The Trump administration’s fascination with cryptocurrency is now intersecting with the nation’s mortgage market.
Federal Housing Finance Agency director Bill Pulte ordered Fannie Mae and Freddie Mac to begin considering the cryptocurrency assets of mortgage applicants, the Associated Press reported. The agencies are tasked with preparing a proposal for considering those assets when assessing risk of a candidate for a loan.
Only assets that can be tracked and stored on a U.S.-regulated centralized exchange would be eligible for consideration, according to Pulte’s order. That would still mark a shift from the assets typically eligible for consideration, such as stock investments and holdings deemed to be less volatile.
“This is a big win for advocates of cryptocurrencies who want crypto to be treated the same way as other assets are,” Redfin chief economist Daryl Fairweather told the publication.
Pulte also said mortgage risk assessments should not require the conversion of cryptocurrency into U.S. dollars.

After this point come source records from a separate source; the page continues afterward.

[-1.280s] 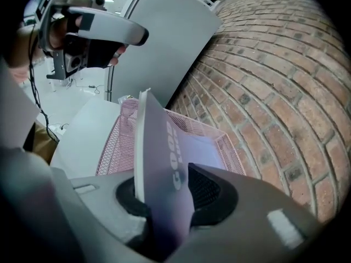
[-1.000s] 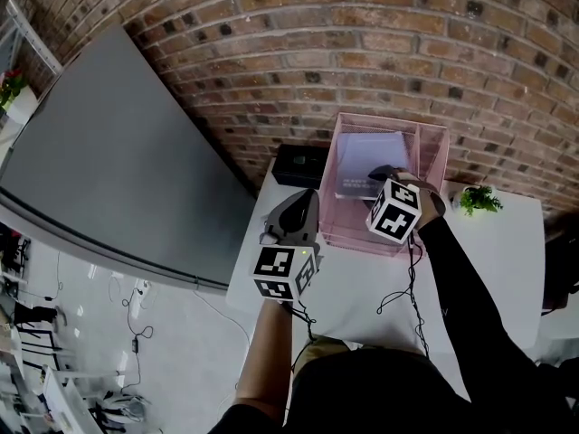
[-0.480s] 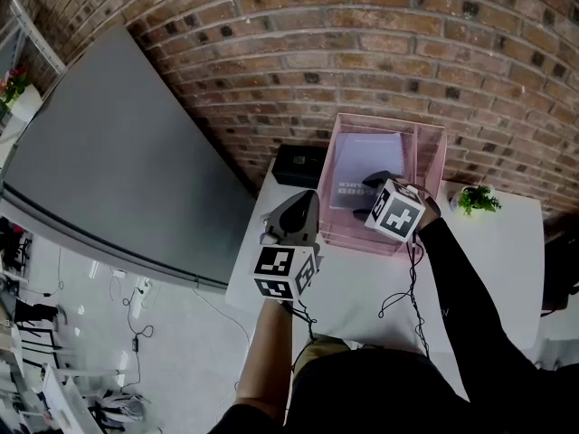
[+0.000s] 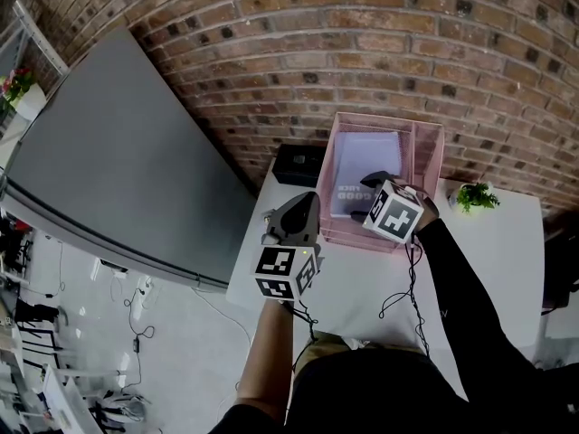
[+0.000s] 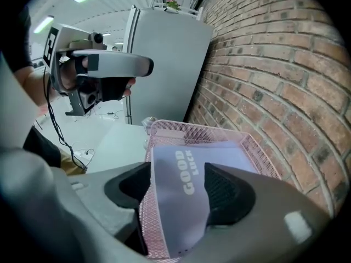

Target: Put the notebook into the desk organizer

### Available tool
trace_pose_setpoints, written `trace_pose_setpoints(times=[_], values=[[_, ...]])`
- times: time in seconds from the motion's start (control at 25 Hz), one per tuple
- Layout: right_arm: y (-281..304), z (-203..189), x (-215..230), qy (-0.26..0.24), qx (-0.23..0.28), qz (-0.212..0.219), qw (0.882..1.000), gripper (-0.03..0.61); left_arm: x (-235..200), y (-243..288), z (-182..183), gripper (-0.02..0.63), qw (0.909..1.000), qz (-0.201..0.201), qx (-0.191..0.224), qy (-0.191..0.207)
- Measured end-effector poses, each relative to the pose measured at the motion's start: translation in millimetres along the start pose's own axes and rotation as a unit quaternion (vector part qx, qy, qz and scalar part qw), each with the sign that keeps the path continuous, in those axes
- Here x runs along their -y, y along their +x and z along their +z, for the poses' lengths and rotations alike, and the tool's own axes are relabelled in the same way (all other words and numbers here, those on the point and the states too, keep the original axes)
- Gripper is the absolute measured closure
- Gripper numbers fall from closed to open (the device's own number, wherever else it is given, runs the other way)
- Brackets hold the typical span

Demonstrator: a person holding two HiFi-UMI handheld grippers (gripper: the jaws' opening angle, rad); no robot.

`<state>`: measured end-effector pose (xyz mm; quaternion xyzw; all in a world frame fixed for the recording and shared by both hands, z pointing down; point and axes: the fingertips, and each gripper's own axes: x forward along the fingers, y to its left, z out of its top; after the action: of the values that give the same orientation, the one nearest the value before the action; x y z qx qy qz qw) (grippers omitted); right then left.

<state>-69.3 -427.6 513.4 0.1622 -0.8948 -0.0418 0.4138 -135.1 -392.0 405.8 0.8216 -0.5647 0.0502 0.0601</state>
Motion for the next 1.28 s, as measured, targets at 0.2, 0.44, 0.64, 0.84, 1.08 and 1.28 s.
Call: trace_pose_setpoints(times=[0.2,0.44,0.64,0.84,1.08,1.28], values=[[0.9,-3.6,-7.6,-0.002,-0.004,0.003,1.000,0.281,2.9,-4.3,0.4,0.606,1.0000,0.000,-0.001,0.001],[-2.6,-8.5,-5.5,-0.002,-0.007,-0.012,1.000,0.281,8.0,-6.6,-0.3,0.606,1.0000,0.000,-0.002,0.003],[-7.5,-10.3,-1.5,0.005,0.009,-0.025,1.000,0.281,10.3,-10.7,-1.7,0.606,1.0000,0.002,-0.003,-0.003],[-14.9,-13.0,-0.2,0.013,0.019,-0.041,0.999,0.281,13.0,-17.2,-1.6,0.606,1.0000,0.002,-0.004,-0.004],[-23.8,-14.6,-1.2,0.036,0.039,-0.062,0.997,0.281,19.3,-22.8,0.0,0.606,1.0000,-0.006,-0.005,0.004],[-35.1,-17.5,1.1,0.089,0.068,-0.088,0.990,0.281,24.3,-25.8,-1.8,0.606,0.9998,-0.014,-0.008,0.014]])
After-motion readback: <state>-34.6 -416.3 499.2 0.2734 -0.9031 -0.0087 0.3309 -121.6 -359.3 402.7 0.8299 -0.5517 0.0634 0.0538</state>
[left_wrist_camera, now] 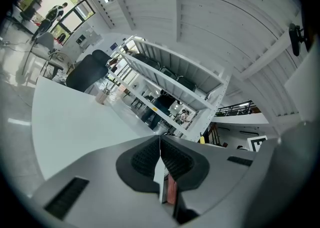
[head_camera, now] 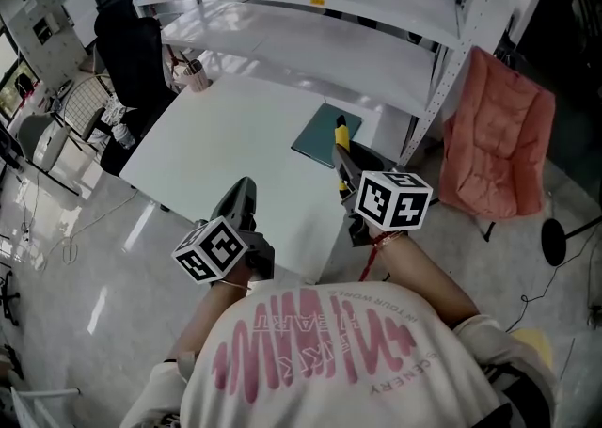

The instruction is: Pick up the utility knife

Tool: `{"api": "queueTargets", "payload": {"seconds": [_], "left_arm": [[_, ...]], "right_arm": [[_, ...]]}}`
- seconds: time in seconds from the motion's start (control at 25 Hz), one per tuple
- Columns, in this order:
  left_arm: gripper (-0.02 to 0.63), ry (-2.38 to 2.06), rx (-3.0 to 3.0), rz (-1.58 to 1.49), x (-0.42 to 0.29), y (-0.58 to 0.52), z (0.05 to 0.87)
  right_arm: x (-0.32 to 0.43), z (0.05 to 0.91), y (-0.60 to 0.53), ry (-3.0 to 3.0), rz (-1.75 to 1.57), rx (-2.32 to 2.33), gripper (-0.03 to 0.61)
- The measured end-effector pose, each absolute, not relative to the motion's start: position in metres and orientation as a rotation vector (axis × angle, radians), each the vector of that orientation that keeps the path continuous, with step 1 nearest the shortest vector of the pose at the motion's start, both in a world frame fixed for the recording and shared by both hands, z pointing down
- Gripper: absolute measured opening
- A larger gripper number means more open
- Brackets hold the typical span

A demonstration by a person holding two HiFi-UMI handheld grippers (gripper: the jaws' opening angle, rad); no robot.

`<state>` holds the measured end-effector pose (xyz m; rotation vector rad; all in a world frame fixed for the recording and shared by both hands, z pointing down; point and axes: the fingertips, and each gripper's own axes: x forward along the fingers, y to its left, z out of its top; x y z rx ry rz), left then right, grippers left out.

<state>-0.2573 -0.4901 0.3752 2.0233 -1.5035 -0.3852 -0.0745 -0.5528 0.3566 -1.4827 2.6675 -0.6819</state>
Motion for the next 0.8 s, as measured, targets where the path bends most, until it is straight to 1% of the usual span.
{"api": "queueTargets", "payload": {"seconds": [0.24, 0.8], "left_arm": [[0.025, -1.497, 2.014, -0.371, -0.249, -0.49, 0.381], [0.025, -1.501, 1.989, -0.33, -0.243, -0.487, 0.399]], "right_arm": [[-0.065, 0.36, -0.546, 2.621, -0.737, -1.455, 0.132], [-0.05, 0.399, -0.543, 2.607, -0.86, -1.477, 0.132]]}}
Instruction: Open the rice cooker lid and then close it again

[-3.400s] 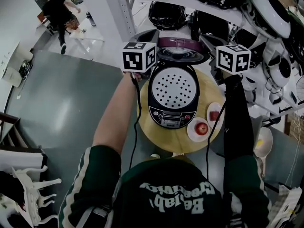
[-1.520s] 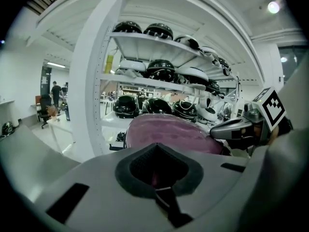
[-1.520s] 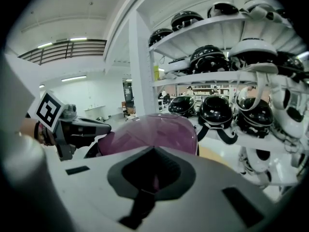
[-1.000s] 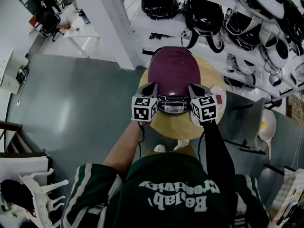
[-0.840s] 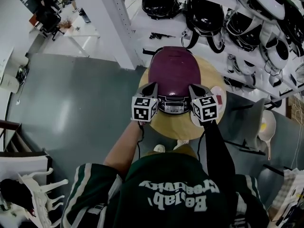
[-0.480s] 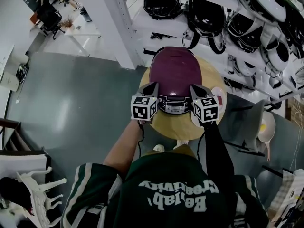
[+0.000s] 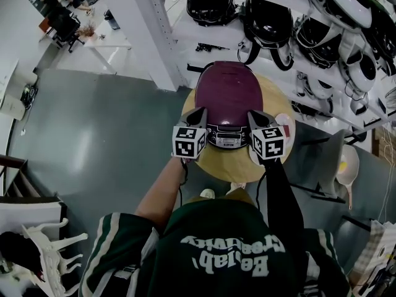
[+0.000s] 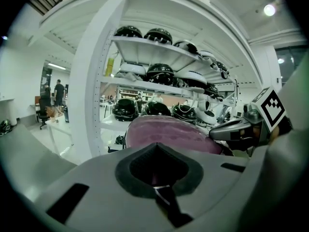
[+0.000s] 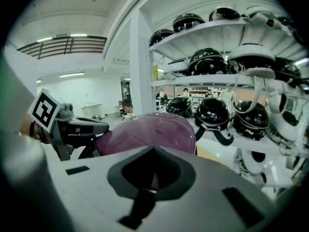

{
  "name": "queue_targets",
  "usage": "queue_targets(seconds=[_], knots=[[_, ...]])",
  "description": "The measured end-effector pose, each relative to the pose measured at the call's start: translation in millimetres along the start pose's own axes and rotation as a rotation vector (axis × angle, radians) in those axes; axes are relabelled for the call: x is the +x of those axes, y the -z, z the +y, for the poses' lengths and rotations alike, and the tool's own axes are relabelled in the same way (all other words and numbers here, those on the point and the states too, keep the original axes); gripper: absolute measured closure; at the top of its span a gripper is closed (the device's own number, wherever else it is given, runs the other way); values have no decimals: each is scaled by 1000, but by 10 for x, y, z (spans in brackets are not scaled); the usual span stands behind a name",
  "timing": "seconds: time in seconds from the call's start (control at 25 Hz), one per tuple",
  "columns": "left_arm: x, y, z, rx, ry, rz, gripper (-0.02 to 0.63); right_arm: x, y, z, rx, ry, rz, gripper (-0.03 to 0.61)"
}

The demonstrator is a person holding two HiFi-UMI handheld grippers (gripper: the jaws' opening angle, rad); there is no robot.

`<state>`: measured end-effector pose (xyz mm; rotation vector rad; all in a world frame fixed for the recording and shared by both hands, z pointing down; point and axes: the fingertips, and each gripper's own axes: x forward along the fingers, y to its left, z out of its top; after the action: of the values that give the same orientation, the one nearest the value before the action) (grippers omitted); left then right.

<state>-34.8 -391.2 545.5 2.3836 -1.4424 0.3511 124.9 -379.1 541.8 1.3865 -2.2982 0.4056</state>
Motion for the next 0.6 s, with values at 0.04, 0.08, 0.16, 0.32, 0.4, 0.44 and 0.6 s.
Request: queue_targets(seconds=[0.04, 0.08, 0.16, 0.32, 0.4, 0.44, 0.6], knots=[[-1, -1, 3, -3, -2, -1, 614, 1, -1, 0, 3, 1, -2, 575], [0, -1, 6, -10, -3, 0, 614, 3, -1, -2, 7, 2, -4, 575], [6, -1, 10, -27, -6, 5, 614, 3, -1, -9, 11, 3, -4, 575], [8, 6, 3, -20, -2, 8, 614, 4, 21, -34, 76, -35, -14, 574], [4, 2, -10, 22, 5, 18, 614, -13, 9, -30, 134, -74, -44, 575], [1, -24, -35, 42, 15, 18, 614, -42, -26, -19, 143, -85, -68, 575], [-64, -276, -150, 94, 37, -31, 614, -189, -319, 55, 118, -81, -181, 575]])
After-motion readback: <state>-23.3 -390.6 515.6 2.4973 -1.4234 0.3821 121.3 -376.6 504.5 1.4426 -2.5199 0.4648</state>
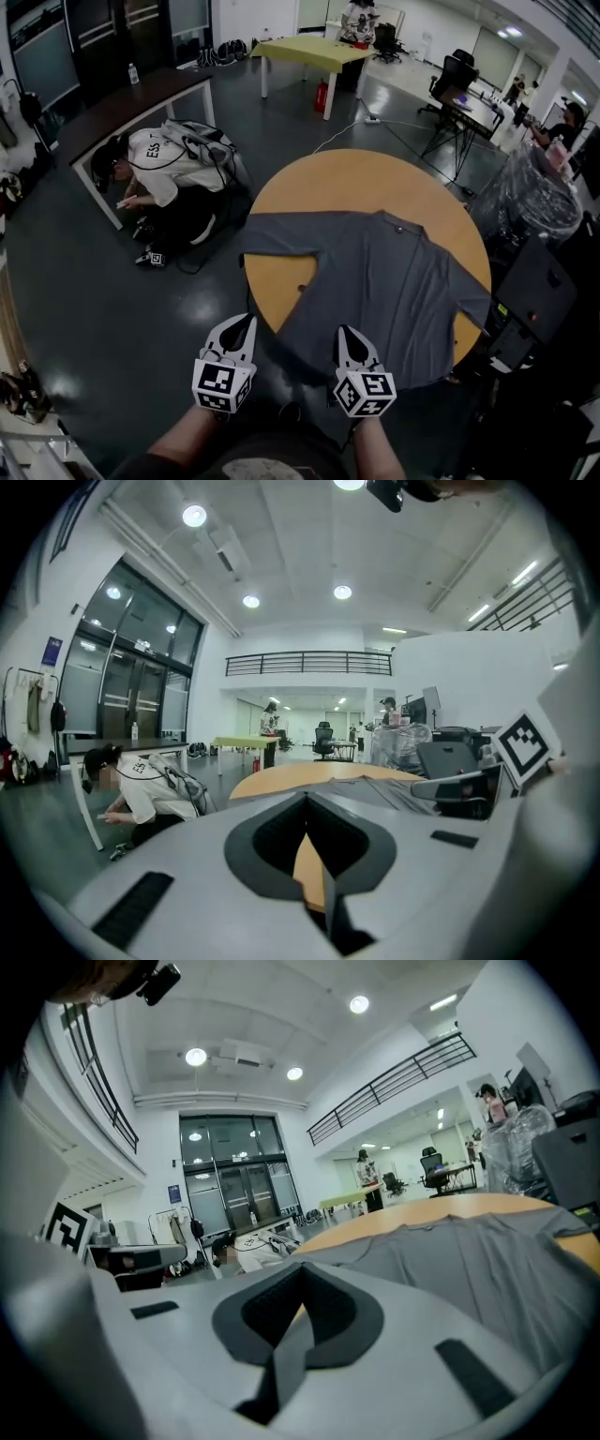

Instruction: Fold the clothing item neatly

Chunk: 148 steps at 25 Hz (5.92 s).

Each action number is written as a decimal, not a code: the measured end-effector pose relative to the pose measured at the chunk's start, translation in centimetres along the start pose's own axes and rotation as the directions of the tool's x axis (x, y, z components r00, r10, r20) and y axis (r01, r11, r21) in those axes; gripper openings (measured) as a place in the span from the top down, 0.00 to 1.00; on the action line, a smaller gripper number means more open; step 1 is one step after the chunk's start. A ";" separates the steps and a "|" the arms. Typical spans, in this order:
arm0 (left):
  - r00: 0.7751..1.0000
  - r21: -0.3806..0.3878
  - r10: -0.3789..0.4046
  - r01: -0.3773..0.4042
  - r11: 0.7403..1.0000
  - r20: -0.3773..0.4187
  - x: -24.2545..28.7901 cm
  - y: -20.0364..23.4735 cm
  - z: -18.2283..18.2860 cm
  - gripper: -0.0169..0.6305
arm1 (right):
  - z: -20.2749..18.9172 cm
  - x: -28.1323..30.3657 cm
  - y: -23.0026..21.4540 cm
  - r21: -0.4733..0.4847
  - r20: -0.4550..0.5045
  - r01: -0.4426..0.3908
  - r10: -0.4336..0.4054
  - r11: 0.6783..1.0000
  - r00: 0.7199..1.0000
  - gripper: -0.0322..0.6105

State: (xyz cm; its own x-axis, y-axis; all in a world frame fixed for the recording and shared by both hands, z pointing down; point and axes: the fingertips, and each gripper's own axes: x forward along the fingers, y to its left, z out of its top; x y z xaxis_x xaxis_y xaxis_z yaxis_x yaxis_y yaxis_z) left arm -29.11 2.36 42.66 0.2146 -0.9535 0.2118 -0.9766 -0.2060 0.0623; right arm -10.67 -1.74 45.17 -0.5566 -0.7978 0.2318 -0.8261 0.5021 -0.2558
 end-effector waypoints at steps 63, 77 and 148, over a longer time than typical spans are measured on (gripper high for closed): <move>0.946 0.186 0.002 0.061 0.981 -0.324 24.9 24.4 -23.1 0.80 | -3.8 27.7 7.8 0.100 -0.090 0.134 -0.125 0.986 0.988 0.97; 0.995 0.016 0.086 -0.085 0.996 -0.056 21.7 26.9 -7.0 0.91 | 2.5 24.7 6.2 0.070 0.027 0.153 -0.155 0.986 0.987 0.97; 0.953 0.259 -0.173 0.237 0.936 -0.248 38.8 -35.7 -3.9 0.91 | 6.1 -4.8 -41.4 0.185 -0.022 0.181 -0.180 0.966 0.984 0.97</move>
State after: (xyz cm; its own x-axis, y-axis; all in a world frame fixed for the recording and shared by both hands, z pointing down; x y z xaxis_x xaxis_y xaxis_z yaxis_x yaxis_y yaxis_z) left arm 14.13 -26.46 52.48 0.3775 -0.8186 0.4329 -0.8675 -0.4762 -0.1439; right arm 26.73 -20.72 48.94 -0.4010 -0.8674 0.2945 -0.8824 0.2794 -0.3786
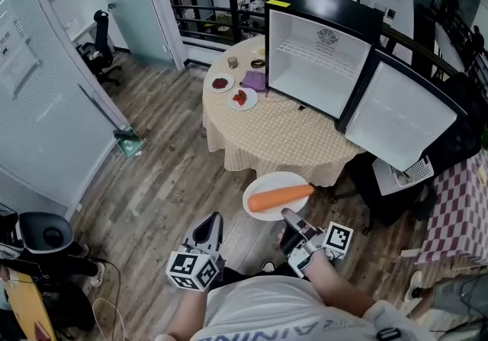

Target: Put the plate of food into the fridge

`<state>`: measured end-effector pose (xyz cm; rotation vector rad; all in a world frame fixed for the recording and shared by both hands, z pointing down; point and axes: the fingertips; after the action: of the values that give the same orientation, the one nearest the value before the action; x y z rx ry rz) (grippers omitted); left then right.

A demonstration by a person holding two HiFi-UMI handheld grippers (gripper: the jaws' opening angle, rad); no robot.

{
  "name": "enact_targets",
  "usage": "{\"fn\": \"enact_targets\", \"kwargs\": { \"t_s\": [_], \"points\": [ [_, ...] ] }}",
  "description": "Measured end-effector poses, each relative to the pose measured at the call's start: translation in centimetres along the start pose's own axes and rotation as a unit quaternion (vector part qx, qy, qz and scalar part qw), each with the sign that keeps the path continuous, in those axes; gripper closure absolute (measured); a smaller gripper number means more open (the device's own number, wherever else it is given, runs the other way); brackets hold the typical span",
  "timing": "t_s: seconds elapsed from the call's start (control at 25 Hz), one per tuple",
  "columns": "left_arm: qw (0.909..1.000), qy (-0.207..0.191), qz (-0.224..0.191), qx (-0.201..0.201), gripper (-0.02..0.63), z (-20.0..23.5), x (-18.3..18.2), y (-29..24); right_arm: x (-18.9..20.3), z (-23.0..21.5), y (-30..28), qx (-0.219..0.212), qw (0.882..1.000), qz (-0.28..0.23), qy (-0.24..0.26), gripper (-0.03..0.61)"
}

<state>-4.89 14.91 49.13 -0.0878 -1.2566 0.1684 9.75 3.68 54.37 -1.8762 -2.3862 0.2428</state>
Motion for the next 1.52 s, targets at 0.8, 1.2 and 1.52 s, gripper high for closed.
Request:
{"fn": "enact_targets", "kwargs": {
  "t_s": [0.8,1.2,1.52],
  "points": [
    [0.9958,-0.009,0.025,0.088,0.604,9.8,-5.0,-14.1,-9.5,2.5,-10.3,0.002,0.996,-0.086,-0.01,0.543],
    [0.988,-0.005,0.043,0.148,0.604,17.8,-8.7,-18.9,-11.8,5.4,-18.5,-0.007,0.988,-0.149,-0.025,0.543],
    [0.9846,-0.002,0.039,0.17,0.605,21.1,-9.8,-22.3,-13.6,6.4,-21.1,-0.003,0.985,-0.174,-0.012,0.543]
  ]
}}
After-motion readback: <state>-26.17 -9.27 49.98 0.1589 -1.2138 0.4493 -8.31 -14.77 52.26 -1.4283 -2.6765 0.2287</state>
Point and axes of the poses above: the fingertips, and each gripper's own axes: y backward along the fingers, z to its left, x out of its underside, and after that the axes turned 11 degrees about x, right-handed
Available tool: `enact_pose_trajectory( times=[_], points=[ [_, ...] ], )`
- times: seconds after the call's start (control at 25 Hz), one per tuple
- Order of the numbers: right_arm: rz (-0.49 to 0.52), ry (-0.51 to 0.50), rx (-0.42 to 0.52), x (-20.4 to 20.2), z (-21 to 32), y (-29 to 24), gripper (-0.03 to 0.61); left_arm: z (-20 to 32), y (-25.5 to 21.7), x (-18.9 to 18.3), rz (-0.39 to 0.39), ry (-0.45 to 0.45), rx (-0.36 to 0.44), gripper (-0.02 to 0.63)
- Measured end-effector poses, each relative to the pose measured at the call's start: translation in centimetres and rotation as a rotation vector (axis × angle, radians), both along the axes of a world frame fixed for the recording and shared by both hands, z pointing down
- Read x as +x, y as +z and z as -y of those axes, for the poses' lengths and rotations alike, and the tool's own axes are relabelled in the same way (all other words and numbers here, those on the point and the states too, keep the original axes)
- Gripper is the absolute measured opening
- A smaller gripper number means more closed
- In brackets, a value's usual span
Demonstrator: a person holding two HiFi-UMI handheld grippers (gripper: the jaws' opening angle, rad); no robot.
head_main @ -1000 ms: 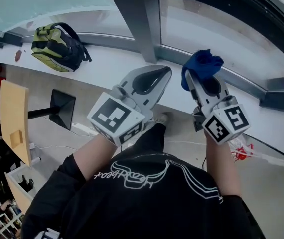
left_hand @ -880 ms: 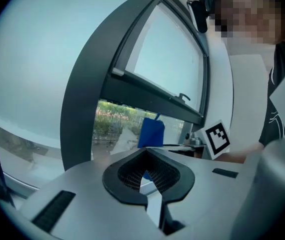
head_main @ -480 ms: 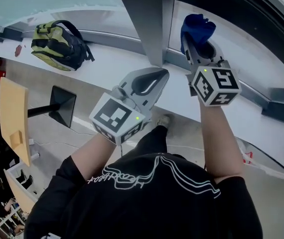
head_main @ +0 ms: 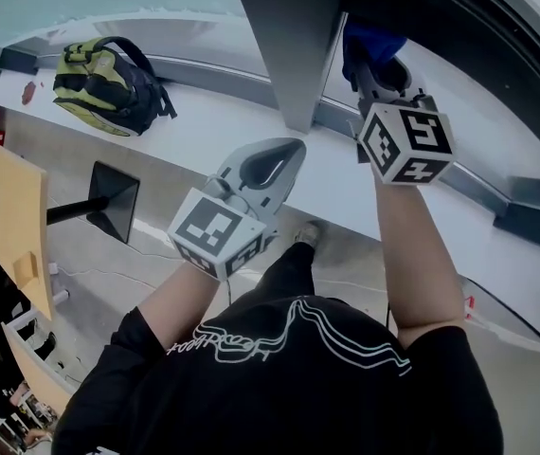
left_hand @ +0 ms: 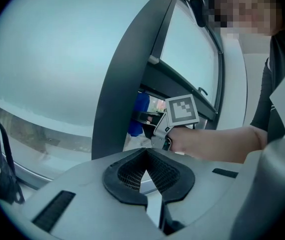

The real impact of the order may prove limited. A National Association of Realtors survey found just 1 percent of those who made a down payment for a home purchase between July 2023 and June 2024 used proceeds from the sale of cryptocurrency. Nevertheless, it could lead to an expanded pool of crypto-enthusiastic buyers.
The policy shift comes as the futures of Fannie and Freddie hang in the balance. They’ve been under government conservatorship for nearly two decades, but there’s been a cacophony of noise about taking them private, a conversation President Donald Trump has only boosted during his second term, saying on Truth Social that it was time to release them.
It’s a situation that needs to be handled delicately, or else it risks throwing the mortgage market into a calamity; the two agencies back or hold $7.9 trillion in loans — about half of all American mortgages.